Russia begins work on the International Space Station’s naval module

Russia begins work on the International Space Station's naval module

The first studies on the spacecraft docked at the International Space Station on July 29, sent by the Russian Federal Space Agency (Roscosmos), began on July 21. Russian astronauts Oleg Novitsky and Pyotr Dubrov launched the 49th spacewalk at 17:41 to work on the spacecraft module as part of the Russian space program.

As the astronauts passed through the Poisk module, which attached the station to the spacecraft module, they were connected to the electrical wiring, Ethernet connection, and power connections. Days ago, the work of the astronauts preparing for an astronaut walk at the station was followed at the control center of Roscosmos in Moscow. The astronauts, who received instructions and worked constantly, did not neglect to chat with the staff at the control center from time to time.

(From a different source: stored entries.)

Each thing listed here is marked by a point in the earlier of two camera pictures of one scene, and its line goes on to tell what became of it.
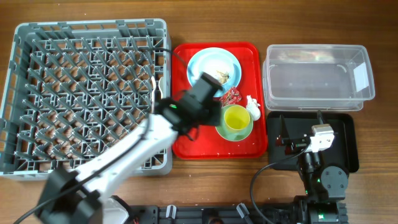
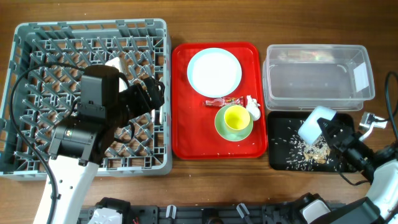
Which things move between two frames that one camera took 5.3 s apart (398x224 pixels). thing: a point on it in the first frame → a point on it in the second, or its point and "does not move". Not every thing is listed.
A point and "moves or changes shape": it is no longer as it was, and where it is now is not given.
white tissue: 253,107 does not move
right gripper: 295,144 → 344,139
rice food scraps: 224,76 moves or changes shape
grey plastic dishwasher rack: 76,89 does not move
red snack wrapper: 231,97 moves or changes shape
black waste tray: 345,150 does not move
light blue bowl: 218,64 → 310,130
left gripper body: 212,117 → 132,104
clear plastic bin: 316,77 does not move
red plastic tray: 208,144 does not move
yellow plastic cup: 237,117 does not move
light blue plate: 221,64 does not move
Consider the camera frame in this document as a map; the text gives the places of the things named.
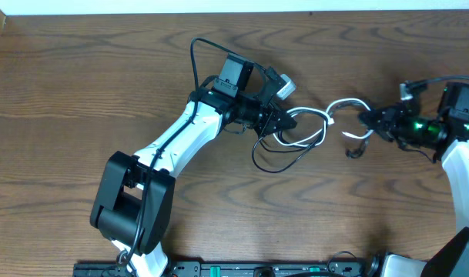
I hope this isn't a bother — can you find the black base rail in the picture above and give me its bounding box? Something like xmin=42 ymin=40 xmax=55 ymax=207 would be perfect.
xmin=72 ymin=250 xmax=377 ymax=277

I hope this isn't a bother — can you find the thin black cable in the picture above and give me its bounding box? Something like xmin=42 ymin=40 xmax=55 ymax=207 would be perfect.
xmin=251 ymin=115 xmax=327 ymax=174

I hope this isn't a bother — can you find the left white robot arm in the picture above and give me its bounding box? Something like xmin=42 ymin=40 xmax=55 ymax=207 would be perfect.
xmin=90 ymin=54 xmax=296 ymax=276

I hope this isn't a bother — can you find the white USB cable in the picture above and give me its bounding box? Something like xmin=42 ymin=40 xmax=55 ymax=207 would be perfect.
xmin=272 ymin=97 xmax=374 ymax=149

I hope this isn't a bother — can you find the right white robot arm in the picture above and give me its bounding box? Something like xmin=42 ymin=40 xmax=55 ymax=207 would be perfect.
xmin=359 ymin=78 xmax=469 ymax=277

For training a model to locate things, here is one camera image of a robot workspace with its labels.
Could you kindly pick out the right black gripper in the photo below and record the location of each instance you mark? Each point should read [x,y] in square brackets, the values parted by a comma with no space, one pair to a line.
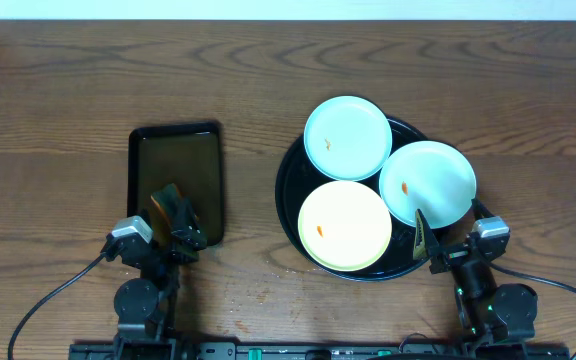
[427,247]

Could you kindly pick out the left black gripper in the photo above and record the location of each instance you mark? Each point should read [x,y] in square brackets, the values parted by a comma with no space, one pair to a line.
[176,248]

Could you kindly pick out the light green plate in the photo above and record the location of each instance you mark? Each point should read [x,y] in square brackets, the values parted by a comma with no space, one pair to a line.
[347,138]
[431,177]

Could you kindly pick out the yellow plate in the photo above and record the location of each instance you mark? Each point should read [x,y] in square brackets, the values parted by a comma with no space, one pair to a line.
[344,226]

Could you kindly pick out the light green plate top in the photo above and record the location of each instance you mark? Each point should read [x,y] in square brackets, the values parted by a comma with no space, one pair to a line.
[347,138]

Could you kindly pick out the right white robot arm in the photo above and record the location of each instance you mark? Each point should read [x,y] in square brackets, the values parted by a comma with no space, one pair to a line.
[495,315]

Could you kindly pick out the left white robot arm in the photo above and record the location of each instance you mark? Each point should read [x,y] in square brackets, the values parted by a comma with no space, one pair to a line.
[146,305]

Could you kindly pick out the black rectangular tray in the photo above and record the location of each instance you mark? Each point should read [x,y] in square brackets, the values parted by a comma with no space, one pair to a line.
[188,155]

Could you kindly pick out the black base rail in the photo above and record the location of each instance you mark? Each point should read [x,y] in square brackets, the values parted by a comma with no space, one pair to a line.
[232,351]

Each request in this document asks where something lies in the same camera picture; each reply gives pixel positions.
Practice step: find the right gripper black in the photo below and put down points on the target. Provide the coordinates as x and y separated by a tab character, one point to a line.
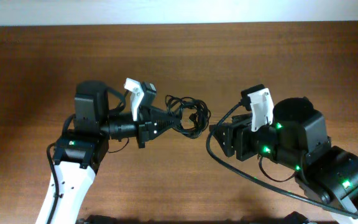
241	140

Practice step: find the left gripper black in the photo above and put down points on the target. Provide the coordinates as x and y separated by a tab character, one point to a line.
143	130

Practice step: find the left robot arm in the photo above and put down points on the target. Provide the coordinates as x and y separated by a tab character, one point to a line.
101	114

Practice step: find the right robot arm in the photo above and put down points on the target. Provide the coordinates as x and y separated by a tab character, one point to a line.
291	133

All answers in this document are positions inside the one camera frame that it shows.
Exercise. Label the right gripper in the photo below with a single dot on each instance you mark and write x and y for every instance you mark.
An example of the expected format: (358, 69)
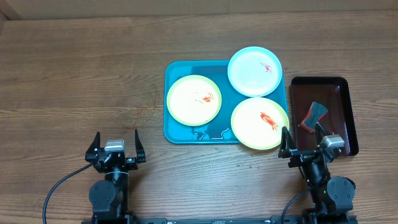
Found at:
(290, 150)

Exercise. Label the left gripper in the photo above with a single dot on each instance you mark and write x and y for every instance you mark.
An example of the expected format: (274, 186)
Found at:
(133, 163)

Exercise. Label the red and green sponge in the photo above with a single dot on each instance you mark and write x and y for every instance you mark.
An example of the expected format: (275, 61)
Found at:
(315, 113)

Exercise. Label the light blue plate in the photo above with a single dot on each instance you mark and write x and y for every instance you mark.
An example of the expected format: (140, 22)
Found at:
(254, 71)

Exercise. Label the yellow plate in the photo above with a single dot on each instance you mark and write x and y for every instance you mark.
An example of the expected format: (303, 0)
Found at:
(194, 100)
(257, 123)

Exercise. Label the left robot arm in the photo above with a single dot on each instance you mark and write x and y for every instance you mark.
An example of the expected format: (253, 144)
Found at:
(110, 196)

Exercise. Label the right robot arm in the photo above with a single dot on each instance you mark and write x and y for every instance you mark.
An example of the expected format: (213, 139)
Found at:
(332, 196)

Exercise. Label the teal plastic tray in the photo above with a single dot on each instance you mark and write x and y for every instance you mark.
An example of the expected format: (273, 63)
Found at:
(218, 130)

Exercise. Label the dark brown rectangular tray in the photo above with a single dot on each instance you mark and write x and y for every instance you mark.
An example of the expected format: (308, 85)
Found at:
(332, 92)

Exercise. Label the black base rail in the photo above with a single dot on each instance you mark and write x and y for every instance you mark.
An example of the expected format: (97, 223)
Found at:
(275, 219)

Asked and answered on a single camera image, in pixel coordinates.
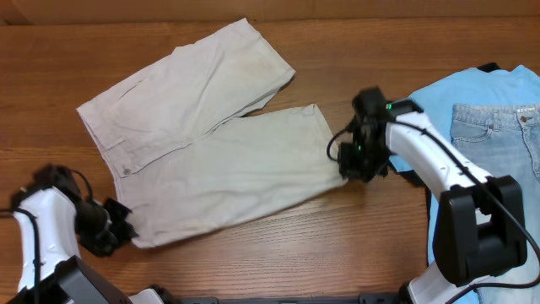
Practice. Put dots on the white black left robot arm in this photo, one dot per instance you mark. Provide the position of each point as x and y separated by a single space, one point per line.
56 220

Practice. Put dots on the black rail at table edge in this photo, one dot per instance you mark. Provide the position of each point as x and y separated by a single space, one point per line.
291 300

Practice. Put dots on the light blue t-shirt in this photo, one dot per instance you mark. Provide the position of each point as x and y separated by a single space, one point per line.
493 119

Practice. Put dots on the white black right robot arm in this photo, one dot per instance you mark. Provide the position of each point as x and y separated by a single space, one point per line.
480 225

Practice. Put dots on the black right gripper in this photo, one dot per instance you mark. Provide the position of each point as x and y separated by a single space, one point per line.
352 163

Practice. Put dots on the beige cotton shorts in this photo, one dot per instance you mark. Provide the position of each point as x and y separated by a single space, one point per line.
191 149

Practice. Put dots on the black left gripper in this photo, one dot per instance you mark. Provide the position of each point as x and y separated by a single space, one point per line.
116 221

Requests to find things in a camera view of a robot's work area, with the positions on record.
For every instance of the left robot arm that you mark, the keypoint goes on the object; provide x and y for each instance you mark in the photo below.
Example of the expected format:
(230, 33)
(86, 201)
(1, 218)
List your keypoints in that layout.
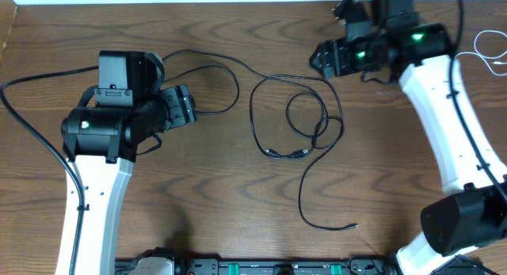
(101, 146)

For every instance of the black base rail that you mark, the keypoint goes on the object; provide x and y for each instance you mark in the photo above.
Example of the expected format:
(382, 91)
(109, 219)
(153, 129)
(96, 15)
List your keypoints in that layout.
(166, 261)

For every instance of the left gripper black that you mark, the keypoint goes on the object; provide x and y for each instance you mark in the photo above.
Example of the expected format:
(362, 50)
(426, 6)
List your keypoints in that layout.
(181, 105)

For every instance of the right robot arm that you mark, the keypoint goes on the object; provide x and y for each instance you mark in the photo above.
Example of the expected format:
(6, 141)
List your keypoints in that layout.
(422, 59)

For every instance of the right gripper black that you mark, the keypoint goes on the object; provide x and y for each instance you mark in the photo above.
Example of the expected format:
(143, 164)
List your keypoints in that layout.
(333, 55)

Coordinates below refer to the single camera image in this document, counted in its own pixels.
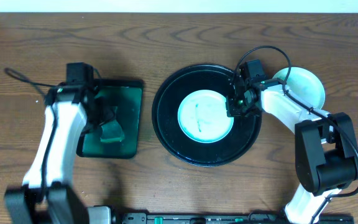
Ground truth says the green sponge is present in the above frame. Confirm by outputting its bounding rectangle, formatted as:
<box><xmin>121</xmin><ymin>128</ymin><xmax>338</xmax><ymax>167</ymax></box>
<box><xmin>100</xmin><ymin>106</ymin><xmax>125</xmax><ymax>144</ymax></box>

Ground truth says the mint plate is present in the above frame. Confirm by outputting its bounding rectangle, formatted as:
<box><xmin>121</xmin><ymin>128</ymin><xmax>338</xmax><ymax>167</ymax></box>
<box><xmin>177</xmin><ymin>90</ymin><xmax>234</xmax><ymax>144</ymax></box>
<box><xmin>267</xmin><ymin>67</ymin><xmax>326</xmax><ymax>111</ymax></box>

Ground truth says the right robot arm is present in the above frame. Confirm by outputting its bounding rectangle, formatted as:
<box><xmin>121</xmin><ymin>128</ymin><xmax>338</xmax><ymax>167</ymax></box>
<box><xmin>226</xmin><ymin>78</ymin><xmax>358</xmax><ymax>223</ymax></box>

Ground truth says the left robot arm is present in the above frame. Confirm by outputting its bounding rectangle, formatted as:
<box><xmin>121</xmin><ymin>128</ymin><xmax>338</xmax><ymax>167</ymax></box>
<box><xmin>4</xmin><ymin>85</ymin><xmax>117</xmax><ymax>223</ymax></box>

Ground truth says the round black tray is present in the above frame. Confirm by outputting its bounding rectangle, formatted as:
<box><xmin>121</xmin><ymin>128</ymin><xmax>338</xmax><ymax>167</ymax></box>
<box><xmin>152</xmin><ymin>64</ymin><xmax>262</xmax><ymax>167</ymax></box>

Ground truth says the green rectangular tray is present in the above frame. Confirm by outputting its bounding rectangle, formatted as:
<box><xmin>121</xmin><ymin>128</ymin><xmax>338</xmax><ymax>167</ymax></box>
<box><xmin>76</xmin><ymin>79</ymin><xmax>144</xmax><ymax>159</ymax></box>

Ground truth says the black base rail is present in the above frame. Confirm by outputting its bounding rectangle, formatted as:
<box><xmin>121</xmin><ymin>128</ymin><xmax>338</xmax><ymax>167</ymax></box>
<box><xmin>87</xmin><ymin>205</ymin><xmax>355</xmax><ymax>224</ymax></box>

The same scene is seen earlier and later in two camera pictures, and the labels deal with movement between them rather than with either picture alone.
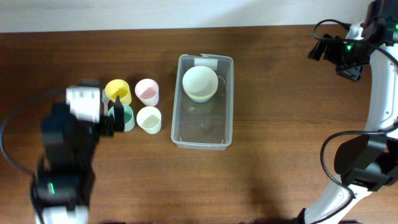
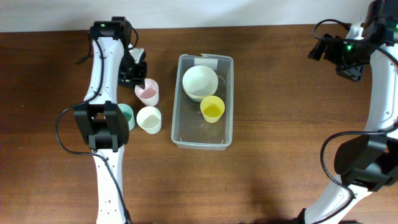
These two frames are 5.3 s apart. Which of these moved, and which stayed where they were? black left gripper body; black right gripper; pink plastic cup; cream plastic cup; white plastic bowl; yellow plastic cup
Moved: yellow plastic cup; black left gripper body
Stayed: cream plastic cup; pink plastic cup; white plastic bowl; black right gripper
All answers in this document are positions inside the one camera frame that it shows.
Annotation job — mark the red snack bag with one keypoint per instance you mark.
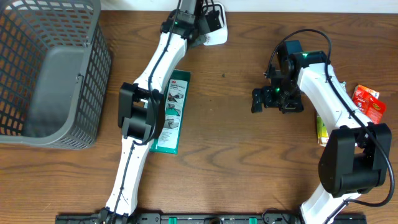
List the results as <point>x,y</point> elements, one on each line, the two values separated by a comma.
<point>367,100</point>

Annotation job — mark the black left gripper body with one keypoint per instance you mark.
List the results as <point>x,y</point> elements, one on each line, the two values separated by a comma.
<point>196,40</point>

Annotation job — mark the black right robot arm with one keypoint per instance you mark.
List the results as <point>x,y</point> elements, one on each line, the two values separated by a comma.
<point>355,159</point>

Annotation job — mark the mint wet wipes pack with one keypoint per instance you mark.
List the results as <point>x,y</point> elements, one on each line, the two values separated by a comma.
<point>343,85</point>

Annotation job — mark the white barcode scanner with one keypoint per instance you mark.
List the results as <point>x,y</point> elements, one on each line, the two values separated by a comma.
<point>216,31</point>

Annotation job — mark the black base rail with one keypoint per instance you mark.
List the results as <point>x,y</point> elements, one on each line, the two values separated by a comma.
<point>156,218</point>

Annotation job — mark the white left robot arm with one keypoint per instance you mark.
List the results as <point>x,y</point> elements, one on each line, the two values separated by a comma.
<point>141,112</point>

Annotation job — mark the green white 3M package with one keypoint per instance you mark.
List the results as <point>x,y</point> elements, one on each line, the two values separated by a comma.
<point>176,95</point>

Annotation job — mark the green tea drink carton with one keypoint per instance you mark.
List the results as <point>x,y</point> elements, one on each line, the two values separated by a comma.
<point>322,133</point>

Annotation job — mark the grey plastic mesh basket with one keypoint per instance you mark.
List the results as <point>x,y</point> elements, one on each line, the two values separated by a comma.
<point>55,66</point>

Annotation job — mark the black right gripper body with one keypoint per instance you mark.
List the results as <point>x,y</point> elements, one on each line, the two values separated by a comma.
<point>285,97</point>

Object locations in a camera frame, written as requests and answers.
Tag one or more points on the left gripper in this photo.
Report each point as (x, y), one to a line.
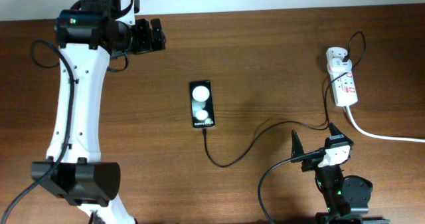
(146, 44)

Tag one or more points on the white power strip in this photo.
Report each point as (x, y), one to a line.
(343, 84)

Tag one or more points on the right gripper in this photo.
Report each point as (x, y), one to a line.
(297, 150)

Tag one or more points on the white charger plug adapter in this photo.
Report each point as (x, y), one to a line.
(337, 65)

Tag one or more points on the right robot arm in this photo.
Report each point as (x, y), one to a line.
(346, 197)

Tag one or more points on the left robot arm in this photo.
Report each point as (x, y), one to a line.
(88, 36)

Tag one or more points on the black smartphone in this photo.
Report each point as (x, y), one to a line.
(202, 107)

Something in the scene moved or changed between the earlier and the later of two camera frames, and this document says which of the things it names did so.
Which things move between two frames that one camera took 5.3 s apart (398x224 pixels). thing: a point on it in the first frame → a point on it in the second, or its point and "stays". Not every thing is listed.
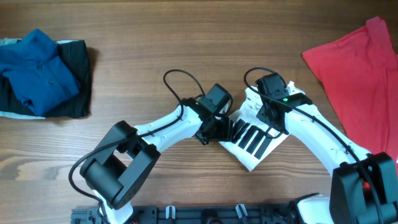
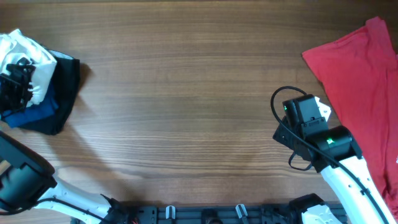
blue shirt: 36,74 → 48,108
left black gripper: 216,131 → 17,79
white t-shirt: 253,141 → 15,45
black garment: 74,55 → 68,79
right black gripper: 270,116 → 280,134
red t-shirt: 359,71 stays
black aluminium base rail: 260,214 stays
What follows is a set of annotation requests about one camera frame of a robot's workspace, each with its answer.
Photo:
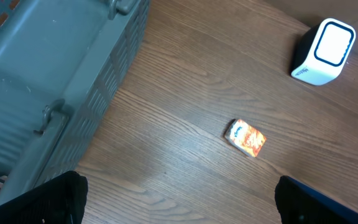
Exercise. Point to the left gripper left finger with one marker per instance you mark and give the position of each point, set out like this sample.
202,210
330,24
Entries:
60,200

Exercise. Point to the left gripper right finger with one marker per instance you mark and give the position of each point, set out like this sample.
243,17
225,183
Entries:
298,203

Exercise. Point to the orange snack packet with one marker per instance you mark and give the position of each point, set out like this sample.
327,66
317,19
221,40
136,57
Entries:
245,137

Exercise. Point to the white barcode scanner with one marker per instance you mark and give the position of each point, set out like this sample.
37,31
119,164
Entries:
322,52

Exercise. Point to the grey plastic shopping basket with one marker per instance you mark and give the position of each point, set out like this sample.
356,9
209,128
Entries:
61,62

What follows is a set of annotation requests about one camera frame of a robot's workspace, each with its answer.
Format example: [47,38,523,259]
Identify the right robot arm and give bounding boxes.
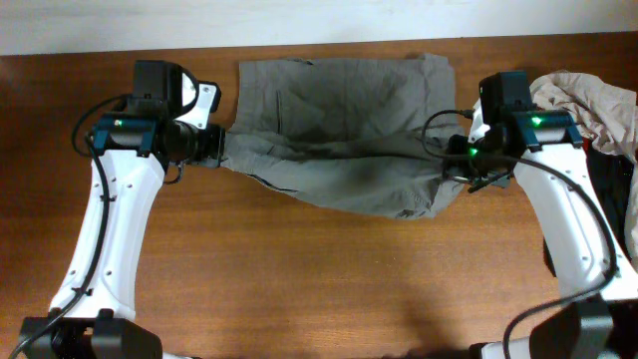
[444,71,637,359]

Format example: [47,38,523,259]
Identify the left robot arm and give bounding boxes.
[11,60,225,359]

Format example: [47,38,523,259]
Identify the black garment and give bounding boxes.
[584,143,634,257]

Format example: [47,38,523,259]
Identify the beige garment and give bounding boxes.
[530,71,637,267]

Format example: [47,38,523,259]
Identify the grey cargo shorts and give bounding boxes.
[222,54,462,219]

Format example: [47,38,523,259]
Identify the right black cable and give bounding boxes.
[421,109,619,359]

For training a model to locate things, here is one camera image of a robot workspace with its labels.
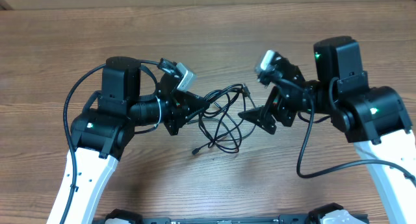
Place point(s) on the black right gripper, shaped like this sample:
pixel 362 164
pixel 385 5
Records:
pixel 281 113

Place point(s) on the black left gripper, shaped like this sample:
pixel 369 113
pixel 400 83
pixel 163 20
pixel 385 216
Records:
pixel 180 112

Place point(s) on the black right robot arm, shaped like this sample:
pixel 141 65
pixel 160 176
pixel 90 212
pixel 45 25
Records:
pixel 373 119

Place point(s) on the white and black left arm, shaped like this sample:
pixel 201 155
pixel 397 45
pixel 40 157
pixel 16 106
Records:
pixel 133 93

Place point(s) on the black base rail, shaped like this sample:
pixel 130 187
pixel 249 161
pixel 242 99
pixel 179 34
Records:
pixel 331 213

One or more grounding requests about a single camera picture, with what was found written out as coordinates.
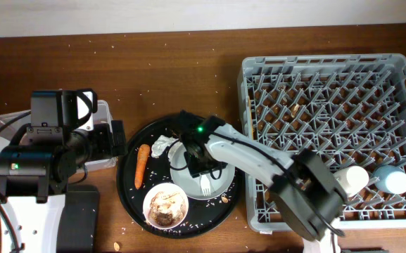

Oleg Novitsky opened the cover of the electrical system during operation and dropped the cover. The cover-up Novitzi, who began floating in space at the last minute, told the control center that “everything is OK”. The astronaut continued his work by putting his hat in his special box. The astronauts, who worked for about 7 hours on the module, will conduct their next study on September 9th.

The multi-purpose laboratory module launched by the Russian Federal Space Agency on July 21 from the Byconor Cosmodrome in Kazakhstan was successfully docked with the ISS on July 29.